Reproduce the entries from their first line up to and including the line with "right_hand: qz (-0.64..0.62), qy". Leave out everything after it.

= = =

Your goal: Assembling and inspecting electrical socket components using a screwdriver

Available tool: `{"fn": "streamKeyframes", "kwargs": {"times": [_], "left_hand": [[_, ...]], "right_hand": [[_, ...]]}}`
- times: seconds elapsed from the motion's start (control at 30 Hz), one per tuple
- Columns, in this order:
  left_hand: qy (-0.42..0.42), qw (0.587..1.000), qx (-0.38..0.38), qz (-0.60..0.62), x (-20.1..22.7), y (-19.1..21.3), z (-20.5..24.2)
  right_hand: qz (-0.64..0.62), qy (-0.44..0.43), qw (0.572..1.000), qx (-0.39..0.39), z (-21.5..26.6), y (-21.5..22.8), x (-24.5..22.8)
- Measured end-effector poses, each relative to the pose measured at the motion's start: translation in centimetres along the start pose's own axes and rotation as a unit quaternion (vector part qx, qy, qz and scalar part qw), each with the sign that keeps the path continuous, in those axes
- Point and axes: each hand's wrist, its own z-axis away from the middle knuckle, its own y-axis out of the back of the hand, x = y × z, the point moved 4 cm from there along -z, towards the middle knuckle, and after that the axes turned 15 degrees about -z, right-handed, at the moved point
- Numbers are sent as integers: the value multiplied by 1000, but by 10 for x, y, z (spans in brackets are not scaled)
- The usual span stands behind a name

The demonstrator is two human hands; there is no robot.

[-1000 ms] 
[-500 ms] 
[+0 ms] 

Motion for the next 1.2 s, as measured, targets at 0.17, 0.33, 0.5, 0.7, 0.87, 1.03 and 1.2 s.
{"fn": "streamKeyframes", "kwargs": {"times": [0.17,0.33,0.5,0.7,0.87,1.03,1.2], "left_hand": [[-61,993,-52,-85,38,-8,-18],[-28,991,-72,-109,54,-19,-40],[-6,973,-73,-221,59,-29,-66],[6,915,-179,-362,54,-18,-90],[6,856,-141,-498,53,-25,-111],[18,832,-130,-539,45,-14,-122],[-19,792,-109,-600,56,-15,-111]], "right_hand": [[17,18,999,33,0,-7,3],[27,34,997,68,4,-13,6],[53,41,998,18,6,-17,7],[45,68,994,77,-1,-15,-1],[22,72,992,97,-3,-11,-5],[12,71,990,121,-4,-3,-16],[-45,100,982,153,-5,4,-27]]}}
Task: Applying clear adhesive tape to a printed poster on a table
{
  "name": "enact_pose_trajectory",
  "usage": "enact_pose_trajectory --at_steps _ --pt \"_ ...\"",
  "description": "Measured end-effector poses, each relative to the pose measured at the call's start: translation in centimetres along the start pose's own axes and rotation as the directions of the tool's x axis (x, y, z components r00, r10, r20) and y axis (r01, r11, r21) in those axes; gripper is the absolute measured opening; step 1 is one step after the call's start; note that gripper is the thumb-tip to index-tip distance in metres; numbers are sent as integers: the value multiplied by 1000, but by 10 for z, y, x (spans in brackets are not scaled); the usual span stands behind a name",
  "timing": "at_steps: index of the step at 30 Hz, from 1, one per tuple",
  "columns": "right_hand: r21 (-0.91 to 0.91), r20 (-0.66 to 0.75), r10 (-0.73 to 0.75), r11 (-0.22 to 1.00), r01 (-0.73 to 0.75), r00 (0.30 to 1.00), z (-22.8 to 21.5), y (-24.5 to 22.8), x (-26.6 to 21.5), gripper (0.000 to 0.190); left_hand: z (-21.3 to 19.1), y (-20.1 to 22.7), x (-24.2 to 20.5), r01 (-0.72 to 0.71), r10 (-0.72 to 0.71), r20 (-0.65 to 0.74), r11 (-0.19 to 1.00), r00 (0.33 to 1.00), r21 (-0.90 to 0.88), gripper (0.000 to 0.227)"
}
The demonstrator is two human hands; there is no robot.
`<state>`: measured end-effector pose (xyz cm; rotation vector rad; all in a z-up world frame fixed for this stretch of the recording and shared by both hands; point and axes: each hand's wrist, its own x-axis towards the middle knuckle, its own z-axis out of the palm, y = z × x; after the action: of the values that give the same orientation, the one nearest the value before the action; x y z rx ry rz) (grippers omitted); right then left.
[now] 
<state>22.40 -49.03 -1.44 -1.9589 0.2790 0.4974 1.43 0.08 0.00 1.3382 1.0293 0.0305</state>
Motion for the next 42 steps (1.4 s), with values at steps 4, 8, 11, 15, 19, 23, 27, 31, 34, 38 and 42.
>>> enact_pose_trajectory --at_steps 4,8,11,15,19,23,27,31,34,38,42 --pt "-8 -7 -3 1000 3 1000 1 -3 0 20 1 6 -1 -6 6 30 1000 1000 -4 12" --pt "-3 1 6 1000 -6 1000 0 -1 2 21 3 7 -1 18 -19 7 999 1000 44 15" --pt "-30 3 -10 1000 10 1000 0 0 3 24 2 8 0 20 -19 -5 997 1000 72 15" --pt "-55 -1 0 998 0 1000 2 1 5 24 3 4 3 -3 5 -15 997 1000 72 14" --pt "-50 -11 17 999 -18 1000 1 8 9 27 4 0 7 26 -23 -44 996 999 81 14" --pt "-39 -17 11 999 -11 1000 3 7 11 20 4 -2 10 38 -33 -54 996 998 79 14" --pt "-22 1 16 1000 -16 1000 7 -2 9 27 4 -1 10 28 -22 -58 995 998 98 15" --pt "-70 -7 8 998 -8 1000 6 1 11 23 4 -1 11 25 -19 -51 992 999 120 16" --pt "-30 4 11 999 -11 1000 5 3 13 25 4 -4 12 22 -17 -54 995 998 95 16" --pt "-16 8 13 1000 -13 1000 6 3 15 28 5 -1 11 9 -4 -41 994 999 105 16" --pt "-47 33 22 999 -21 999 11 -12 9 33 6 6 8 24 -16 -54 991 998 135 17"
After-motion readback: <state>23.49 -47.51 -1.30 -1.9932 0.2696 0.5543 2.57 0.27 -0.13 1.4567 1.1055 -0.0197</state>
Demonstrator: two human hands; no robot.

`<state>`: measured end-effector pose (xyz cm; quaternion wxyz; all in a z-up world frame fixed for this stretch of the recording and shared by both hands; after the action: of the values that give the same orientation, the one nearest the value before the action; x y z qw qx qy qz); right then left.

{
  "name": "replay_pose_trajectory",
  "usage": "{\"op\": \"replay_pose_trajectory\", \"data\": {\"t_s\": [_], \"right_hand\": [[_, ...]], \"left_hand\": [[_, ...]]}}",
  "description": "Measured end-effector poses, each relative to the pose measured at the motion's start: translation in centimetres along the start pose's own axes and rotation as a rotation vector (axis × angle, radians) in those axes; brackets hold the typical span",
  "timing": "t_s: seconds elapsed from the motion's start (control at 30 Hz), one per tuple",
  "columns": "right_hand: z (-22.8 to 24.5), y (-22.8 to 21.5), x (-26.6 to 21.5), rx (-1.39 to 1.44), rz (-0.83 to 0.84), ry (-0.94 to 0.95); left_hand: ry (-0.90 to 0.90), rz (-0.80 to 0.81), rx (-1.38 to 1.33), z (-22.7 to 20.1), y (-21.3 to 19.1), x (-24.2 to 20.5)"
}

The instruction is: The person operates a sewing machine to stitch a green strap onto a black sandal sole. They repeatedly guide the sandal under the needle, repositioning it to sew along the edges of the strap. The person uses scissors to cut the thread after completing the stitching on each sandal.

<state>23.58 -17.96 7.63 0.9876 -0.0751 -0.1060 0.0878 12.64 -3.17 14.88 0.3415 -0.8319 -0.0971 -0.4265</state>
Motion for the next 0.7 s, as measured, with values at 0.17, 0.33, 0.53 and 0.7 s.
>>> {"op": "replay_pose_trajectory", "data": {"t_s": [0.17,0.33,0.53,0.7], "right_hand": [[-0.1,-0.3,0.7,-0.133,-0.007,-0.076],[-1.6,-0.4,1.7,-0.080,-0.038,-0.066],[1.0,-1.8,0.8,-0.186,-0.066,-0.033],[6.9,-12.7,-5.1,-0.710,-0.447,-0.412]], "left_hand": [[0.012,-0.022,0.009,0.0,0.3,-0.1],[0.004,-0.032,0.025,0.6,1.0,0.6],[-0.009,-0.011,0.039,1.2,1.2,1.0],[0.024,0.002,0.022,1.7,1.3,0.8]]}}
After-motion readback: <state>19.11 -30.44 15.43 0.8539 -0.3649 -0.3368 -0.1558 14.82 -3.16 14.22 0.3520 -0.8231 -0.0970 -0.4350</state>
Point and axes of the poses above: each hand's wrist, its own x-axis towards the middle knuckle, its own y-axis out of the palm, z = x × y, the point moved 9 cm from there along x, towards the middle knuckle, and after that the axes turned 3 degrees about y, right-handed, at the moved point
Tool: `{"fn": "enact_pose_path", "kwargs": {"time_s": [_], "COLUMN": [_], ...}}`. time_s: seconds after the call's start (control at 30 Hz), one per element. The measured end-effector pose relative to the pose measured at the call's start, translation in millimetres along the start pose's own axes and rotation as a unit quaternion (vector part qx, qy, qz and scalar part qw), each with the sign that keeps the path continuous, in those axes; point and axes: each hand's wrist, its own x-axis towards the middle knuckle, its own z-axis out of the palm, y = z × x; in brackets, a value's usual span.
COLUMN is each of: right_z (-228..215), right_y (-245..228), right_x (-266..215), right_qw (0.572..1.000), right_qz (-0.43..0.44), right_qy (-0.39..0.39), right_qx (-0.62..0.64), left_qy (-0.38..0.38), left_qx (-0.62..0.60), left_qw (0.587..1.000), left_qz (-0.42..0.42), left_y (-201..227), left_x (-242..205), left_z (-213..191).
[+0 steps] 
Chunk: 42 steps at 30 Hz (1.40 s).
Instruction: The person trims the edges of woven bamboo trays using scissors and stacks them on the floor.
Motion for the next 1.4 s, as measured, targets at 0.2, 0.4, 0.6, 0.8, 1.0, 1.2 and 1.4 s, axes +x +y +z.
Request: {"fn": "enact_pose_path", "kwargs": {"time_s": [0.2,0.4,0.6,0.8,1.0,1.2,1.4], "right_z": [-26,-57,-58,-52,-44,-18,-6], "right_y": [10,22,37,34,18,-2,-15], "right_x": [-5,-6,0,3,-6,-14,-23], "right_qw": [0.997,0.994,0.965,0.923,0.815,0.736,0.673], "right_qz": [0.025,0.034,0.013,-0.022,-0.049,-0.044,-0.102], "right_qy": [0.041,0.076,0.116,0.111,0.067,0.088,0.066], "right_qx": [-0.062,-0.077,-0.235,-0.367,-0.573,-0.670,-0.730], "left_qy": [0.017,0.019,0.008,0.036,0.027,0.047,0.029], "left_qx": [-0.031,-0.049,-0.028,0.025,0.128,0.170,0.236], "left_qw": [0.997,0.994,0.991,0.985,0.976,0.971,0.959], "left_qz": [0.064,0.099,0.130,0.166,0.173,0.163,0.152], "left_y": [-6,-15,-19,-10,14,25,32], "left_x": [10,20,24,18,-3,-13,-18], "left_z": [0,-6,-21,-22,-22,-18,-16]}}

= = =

◆ REPLY TO THE EXERCISE:
Your goal: Assembling and inspecting electrical socket components using a screwdriver

Available tool: `{"fn": "streamKeyframes", "kwargs": {"times": [_], "left_hand": [[_, ...]], "right_hand": [[_, ...]]}}`
- times: seconds elapsed from the motion's start (control at 30 Hz), one per tuple
- Columns, in this order:
  left_hand: qy (-0.42..0.42), qw (0.587..1.000), qx (-0.38..0.38), qz (-0.60..0.62), x (-20.1..22.7), y (-19.1..21.3), z (-20.5..24.2)
  right_hand: qz (-0.64..0.62), qy (-0.44..0.43), qw (0.572..1.000), qx (-0.39..0.39), z (-21.5..26.6), y (-21.5..22.8), x (-24.5..22.8)

Nothing remains to be done, and the exercise is complete.